EXERCISE OBJECTIVE:
Tally the lines in the listing below that include "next". Answer with the count and nothing more.
_ _ _
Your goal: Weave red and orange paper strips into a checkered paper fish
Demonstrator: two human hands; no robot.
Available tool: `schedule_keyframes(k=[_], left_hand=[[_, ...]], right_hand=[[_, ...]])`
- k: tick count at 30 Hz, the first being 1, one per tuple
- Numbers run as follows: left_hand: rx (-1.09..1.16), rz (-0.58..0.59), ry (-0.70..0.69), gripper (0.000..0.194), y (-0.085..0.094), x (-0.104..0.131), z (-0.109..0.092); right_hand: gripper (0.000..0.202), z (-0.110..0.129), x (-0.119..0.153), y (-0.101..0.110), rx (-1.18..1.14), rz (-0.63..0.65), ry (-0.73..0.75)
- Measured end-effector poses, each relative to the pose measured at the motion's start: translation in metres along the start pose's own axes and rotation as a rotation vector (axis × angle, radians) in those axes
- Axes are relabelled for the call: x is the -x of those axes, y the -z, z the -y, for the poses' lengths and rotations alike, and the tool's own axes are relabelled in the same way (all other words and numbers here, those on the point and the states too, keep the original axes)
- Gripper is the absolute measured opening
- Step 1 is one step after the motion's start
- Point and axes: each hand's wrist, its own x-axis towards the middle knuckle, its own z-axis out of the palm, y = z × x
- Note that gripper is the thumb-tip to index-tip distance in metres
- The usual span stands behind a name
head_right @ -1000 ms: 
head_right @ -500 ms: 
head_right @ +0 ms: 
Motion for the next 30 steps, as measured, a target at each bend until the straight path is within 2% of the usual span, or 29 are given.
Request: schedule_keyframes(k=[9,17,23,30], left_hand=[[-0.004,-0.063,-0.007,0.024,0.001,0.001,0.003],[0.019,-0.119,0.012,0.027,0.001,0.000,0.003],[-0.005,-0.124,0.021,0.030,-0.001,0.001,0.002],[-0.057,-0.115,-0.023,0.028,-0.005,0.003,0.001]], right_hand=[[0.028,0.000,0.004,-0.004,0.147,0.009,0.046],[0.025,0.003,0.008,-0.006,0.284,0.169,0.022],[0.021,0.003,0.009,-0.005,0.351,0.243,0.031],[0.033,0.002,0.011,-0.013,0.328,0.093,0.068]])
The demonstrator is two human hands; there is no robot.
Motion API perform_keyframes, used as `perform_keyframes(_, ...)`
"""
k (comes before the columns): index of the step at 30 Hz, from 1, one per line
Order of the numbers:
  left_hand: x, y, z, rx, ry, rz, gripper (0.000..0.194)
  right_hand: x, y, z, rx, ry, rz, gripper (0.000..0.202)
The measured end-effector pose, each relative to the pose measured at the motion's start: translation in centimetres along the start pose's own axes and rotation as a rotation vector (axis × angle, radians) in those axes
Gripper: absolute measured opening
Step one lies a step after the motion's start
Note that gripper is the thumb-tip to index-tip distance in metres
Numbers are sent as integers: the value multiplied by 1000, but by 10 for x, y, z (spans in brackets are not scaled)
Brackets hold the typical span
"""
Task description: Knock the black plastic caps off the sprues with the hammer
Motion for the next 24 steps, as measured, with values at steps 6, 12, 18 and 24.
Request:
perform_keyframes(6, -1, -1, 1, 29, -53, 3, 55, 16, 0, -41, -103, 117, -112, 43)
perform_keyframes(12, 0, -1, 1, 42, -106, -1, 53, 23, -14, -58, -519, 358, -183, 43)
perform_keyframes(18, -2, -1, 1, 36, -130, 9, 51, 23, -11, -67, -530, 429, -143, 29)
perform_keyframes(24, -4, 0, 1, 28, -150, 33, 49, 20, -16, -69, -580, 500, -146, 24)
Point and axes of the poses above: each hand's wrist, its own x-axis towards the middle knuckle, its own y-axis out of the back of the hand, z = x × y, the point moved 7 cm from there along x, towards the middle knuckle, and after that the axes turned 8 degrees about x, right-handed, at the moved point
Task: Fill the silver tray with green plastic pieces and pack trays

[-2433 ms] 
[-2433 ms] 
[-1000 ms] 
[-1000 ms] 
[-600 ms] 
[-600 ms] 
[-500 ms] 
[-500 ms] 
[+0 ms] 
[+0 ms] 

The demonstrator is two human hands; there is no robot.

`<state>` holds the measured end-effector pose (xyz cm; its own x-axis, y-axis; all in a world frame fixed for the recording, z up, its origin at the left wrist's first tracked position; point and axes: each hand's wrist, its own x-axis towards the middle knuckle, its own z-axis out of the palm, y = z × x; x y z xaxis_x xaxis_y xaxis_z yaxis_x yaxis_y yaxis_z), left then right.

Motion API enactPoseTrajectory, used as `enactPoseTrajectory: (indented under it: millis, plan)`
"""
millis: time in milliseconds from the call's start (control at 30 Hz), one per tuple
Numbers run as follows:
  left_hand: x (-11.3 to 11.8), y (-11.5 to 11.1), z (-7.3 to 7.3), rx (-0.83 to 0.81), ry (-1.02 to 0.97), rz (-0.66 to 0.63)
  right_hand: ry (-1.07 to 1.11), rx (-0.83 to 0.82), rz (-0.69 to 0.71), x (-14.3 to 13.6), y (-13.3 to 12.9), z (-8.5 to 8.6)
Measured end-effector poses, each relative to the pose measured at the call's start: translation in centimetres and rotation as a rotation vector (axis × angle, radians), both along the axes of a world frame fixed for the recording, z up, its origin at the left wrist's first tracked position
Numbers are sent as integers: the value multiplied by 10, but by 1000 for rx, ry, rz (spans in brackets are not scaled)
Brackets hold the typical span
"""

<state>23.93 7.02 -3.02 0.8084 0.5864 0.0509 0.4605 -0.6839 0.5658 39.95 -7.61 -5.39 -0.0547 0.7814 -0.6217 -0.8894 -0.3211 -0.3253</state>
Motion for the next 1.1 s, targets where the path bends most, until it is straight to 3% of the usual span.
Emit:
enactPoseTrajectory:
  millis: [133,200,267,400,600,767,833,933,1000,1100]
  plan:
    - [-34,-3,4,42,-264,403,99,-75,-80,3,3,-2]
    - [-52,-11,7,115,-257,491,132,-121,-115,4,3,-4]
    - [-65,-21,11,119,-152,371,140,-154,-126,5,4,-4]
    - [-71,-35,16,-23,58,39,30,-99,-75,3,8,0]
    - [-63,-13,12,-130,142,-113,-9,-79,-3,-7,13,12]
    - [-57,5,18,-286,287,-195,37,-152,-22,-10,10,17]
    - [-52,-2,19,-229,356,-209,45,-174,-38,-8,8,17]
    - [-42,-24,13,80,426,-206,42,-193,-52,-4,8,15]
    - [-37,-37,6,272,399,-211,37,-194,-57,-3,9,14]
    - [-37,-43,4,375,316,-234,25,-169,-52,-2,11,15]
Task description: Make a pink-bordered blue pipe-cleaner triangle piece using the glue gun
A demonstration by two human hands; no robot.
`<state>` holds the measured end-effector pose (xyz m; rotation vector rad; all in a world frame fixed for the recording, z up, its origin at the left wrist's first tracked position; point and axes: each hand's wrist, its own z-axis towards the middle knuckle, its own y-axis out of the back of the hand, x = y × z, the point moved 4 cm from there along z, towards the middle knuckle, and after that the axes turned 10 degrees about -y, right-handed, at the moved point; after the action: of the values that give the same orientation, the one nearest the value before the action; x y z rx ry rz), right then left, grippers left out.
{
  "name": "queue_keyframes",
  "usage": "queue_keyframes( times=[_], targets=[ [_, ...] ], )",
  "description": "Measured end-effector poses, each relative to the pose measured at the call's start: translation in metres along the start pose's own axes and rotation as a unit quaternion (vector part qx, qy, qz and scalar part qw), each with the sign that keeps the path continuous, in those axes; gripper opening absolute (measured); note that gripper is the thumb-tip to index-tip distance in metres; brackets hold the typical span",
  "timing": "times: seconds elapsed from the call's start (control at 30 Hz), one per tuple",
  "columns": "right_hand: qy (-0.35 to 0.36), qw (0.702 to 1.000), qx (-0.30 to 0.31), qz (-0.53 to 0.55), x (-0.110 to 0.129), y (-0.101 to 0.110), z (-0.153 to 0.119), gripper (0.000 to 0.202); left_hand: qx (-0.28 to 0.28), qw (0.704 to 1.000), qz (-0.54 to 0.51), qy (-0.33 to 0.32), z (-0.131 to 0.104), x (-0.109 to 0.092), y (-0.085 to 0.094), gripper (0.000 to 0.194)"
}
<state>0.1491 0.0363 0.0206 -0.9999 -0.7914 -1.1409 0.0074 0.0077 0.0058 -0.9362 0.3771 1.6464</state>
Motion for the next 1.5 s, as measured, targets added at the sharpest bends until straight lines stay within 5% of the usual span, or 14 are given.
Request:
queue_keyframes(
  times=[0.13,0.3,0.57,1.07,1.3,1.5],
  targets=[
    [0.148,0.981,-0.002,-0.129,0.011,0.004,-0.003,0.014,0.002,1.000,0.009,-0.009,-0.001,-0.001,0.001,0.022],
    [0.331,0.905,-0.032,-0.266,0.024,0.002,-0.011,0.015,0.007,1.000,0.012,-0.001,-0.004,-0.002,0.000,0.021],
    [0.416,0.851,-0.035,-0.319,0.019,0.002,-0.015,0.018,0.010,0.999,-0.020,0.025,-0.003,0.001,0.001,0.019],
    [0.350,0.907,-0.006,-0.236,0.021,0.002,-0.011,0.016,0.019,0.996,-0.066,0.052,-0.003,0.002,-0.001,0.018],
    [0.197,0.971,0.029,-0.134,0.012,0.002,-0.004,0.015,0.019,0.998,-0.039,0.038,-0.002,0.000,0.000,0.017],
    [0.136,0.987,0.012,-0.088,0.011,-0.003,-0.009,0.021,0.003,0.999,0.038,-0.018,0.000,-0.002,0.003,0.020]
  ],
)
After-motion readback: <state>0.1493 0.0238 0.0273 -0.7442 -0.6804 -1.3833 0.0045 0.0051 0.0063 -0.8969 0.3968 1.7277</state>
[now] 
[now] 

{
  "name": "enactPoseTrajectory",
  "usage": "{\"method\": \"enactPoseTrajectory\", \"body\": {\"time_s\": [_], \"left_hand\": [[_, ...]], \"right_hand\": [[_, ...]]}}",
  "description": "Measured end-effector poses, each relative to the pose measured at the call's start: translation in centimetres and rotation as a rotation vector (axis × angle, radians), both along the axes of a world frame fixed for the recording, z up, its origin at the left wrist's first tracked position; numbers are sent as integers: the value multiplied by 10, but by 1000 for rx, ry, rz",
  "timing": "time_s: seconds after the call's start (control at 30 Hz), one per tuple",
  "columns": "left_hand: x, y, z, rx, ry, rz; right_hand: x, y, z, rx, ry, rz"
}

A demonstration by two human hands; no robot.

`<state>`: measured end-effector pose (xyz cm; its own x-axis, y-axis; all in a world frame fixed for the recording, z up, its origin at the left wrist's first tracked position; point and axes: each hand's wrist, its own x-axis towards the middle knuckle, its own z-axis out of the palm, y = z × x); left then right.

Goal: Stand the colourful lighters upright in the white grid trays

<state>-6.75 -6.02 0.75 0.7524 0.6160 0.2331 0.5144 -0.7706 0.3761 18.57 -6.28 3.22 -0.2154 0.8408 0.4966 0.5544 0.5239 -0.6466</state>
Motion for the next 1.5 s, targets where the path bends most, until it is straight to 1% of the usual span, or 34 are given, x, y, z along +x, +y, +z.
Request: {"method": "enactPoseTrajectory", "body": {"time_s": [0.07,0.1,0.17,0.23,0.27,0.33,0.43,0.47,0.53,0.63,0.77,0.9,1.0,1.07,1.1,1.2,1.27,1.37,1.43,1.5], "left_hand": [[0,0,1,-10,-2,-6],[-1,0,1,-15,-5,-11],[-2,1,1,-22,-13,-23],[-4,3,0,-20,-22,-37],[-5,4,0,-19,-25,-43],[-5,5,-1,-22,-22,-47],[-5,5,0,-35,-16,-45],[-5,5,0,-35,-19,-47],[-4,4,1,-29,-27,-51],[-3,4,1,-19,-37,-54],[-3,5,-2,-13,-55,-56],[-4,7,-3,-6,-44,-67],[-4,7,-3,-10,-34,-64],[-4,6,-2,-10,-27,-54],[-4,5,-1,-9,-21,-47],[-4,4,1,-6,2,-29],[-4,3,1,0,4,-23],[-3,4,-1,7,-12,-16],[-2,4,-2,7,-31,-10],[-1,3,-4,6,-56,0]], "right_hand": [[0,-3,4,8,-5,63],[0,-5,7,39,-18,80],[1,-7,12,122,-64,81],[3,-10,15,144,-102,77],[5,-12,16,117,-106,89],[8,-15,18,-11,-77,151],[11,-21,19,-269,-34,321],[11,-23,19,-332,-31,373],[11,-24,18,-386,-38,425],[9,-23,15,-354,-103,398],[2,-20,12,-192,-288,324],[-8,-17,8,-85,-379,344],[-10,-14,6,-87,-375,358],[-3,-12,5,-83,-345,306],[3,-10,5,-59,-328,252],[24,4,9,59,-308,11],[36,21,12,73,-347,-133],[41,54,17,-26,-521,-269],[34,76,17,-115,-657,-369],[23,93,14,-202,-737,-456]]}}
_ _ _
RESPONSE BELOW:
5